* [Problem requirements]: If a line of the material holds the string "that", please copy it.

* [Data extract]:
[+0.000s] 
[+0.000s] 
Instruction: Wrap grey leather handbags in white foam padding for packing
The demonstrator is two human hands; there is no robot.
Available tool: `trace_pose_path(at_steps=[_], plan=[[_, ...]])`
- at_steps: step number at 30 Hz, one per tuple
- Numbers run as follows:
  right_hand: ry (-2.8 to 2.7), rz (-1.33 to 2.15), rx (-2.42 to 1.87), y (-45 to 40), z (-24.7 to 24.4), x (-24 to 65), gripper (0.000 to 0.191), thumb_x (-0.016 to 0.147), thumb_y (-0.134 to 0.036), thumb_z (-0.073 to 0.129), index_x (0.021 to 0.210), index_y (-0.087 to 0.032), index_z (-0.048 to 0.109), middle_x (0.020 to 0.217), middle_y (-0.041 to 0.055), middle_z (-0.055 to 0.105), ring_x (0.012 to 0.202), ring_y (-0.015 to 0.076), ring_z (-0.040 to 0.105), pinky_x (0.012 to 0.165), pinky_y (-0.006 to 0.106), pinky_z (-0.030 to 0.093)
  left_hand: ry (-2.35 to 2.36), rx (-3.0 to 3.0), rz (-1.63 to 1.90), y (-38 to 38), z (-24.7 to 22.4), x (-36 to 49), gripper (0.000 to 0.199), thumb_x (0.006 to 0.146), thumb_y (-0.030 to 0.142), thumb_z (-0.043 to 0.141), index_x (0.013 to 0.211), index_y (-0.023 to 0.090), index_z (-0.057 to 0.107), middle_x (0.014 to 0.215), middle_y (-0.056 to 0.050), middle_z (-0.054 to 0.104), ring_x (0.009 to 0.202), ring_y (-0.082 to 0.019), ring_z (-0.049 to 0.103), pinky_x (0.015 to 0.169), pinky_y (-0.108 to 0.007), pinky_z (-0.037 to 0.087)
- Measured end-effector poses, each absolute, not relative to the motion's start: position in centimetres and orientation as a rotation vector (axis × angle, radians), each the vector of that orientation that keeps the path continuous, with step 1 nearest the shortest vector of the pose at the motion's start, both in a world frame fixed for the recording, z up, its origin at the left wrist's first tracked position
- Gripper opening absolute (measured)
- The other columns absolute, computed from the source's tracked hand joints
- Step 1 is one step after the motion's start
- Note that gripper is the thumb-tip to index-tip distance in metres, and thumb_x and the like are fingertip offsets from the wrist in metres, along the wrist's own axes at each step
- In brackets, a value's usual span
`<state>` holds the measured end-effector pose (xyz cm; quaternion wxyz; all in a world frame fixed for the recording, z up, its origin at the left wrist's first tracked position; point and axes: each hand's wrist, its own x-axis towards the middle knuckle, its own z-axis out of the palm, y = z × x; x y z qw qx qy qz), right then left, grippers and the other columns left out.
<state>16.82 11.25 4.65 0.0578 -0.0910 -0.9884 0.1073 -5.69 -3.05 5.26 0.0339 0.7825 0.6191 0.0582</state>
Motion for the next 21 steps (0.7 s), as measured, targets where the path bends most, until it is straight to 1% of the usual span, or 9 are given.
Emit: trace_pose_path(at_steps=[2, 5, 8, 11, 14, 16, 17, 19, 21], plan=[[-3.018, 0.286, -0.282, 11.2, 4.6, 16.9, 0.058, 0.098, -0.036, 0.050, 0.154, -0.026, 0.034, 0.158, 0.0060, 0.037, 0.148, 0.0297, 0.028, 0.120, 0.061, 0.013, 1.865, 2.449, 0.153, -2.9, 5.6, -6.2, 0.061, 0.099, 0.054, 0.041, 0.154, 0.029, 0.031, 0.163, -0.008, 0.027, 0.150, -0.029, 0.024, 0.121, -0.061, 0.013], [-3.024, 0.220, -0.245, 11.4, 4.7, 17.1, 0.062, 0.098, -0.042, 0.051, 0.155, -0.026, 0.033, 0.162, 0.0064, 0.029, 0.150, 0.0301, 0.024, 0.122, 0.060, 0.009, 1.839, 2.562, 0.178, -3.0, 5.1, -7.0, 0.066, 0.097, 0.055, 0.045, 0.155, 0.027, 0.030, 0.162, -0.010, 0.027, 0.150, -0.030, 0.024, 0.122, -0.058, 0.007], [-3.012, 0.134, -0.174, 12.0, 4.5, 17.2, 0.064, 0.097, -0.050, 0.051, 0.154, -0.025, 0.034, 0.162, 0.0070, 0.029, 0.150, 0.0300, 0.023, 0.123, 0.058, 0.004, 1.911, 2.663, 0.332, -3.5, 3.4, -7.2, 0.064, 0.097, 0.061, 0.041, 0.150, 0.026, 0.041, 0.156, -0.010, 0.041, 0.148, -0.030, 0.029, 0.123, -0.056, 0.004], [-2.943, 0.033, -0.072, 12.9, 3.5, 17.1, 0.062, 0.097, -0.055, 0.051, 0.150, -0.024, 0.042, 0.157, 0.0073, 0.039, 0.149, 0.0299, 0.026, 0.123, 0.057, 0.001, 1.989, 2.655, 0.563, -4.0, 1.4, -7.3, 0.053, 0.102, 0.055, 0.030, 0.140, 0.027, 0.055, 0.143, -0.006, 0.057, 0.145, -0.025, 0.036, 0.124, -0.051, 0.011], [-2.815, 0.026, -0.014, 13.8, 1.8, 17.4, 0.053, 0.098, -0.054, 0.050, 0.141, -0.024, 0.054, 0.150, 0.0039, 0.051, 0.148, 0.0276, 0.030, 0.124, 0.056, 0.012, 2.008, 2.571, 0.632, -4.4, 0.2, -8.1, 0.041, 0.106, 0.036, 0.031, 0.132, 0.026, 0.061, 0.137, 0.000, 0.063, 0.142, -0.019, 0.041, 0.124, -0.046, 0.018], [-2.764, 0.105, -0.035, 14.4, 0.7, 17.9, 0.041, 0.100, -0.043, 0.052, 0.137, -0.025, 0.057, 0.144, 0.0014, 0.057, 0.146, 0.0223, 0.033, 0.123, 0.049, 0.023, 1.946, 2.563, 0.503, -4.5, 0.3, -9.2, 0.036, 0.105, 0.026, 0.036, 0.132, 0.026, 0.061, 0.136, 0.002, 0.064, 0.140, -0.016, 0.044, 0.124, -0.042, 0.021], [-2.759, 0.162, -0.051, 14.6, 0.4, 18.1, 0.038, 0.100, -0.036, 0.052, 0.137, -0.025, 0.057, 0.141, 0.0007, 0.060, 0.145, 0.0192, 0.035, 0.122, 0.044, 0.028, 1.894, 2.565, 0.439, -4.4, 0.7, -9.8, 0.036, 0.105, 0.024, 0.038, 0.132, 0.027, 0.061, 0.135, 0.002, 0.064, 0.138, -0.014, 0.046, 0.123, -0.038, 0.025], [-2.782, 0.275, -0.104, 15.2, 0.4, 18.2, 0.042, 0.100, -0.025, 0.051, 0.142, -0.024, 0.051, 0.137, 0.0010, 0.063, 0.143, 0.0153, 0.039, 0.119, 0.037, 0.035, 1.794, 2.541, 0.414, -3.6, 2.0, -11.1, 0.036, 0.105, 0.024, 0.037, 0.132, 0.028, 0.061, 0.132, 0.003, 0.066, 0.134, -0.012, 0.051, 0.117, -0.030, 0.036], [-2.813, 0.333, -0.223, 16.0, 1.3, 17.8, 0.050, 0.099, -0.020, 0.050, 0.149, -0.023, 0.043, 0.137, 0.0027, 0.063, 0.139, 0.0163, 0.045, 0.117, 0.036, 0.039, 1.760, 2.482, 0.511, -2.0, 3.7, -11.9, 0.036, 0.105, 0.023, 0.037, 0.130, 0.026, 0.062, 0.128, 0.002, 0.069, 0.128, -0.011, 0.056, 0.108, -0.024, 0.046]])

* [Output of the task]:
- Measured end-effector poses, each absolute, not relative to the motion's start: position in centimetres and orientation as a rotation vector (axis × angle, radians), each the vector of that orientation that keeps the path continuous, with step 1 nearest the shortest vector of the pose at the motion's start, both in a world frame fixed for the recording, z up, its origin at the left wrist's first tracked position
- Note that gripper is the thumb-tip to index-tip distance in metres, and thumb_x and the like are fingertip offsets from the wrist in metres, along the wrist's own axes at each step

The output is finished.